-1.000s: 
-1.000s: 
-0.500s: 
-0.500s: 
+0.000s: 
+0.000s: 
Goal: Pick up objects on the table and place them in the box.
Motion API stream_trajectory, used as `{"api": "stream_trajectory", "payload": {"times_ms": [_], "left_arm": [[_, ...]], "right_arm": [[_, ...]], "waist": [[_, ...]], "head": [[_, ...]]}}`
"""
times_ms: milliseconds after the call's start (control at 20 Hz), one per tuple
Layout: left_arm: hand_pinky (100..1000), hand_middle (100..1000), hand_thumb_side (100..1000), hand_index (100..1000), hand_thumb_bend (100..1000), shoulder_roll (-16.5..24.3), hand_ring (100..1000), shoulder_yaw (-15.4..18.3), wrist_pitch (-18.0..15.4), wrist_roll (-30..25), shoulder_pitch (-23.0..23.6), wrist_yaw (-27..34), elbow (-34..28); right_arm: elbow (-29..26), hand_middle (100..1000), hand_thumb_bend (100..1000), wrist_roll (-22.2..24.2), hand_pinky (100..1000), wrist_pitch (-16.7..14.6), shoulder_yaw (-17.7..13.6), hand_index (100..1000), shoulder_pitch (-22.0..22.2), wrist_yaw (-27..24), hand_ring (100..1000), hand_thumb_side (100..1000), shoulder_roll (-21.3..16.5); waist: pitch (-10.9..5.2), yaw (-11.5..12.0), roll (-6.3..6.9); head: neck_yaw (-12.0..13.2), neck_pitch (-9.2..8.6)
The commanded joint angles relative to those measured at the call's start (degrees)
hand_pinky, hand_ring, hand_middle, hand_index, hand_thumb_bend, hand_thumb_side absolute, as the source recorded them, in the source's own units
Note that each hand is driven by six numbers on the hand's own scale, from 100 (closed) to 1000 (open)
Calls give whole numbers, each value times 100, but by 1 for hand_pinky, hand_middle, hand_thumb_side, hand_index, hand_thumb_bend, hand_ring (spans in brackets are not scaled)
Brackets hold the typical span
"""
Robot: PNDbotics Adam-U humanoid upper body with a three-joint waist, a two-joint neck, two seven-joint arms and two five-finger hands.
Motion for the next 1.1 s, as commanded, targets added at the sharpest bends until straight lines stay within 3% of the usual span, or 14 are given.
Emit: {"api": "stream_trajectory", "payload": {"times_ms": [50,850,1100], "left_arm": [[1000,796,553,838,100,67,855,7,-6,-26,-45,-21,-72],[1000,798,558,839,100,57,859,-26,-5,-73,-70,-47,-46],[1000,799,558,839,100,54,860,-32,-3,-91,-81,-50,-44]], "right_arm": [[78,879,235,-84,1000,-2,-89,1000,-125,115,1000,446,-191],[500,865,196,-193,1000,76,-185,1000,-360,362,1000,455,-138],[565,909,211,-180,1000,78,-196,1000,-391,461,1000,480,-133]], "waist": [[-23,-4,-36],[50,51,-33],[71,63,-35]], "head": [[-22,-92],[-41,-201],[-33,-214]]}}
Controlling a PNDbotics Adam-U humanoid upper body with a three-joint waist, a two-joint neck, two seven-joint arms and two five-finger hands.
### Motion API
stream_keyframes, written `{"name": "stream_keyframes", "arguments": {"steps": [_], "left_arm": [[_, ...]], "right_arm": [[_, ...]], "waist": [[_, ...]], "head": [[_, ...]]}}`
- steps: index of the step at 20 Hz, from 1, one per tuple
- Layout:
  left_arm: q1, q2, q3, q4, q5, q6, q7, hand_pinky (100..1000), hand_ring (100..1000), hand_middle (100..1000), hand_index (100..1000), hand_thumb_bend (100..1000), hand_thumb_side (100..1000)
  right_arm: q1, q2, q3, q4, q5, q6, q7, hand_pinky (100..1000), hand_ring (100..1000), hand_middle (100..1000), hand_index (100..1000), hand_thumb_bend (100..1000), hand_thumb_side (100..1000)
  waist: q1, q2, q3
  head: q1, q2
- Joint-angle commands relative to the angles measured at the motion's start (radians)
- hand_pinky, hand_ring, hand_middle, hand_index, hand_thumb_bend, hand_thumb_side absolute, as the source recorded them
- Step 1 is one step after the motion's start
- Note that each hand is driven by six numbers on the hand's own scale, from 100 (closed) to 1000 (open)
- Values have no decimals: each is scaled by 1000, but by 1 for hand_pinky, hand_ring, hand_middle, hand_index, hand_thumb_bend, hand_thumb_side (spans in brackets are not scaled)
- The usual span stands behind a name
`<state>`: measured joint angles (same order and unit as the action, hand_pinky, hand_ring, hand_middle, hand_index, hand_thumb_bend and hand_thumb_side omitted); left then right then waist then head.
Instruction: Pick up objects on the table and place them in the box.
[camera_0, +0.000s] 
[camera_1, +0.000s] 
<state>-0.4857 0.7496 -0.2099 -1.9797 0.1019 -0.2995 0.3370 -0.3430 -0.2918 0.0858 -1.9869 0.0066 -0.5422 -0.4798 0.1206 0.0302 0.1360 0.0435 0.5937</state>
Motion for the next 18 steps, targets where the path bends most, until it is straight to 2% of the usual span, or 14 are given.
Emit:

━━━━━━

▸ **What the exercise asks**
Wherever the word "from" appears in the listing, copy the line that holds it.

▸ **Result**
Note that each hand is driven by six numbers on the hand's own scale, from 100 (closed) to 1000 (open)
- steps: index of the step at 20 Hz, from 1, one per tuple
- Note that each hand is driven by six numbers on the hand's own scale, from 100 (closed) to 1000 (open)

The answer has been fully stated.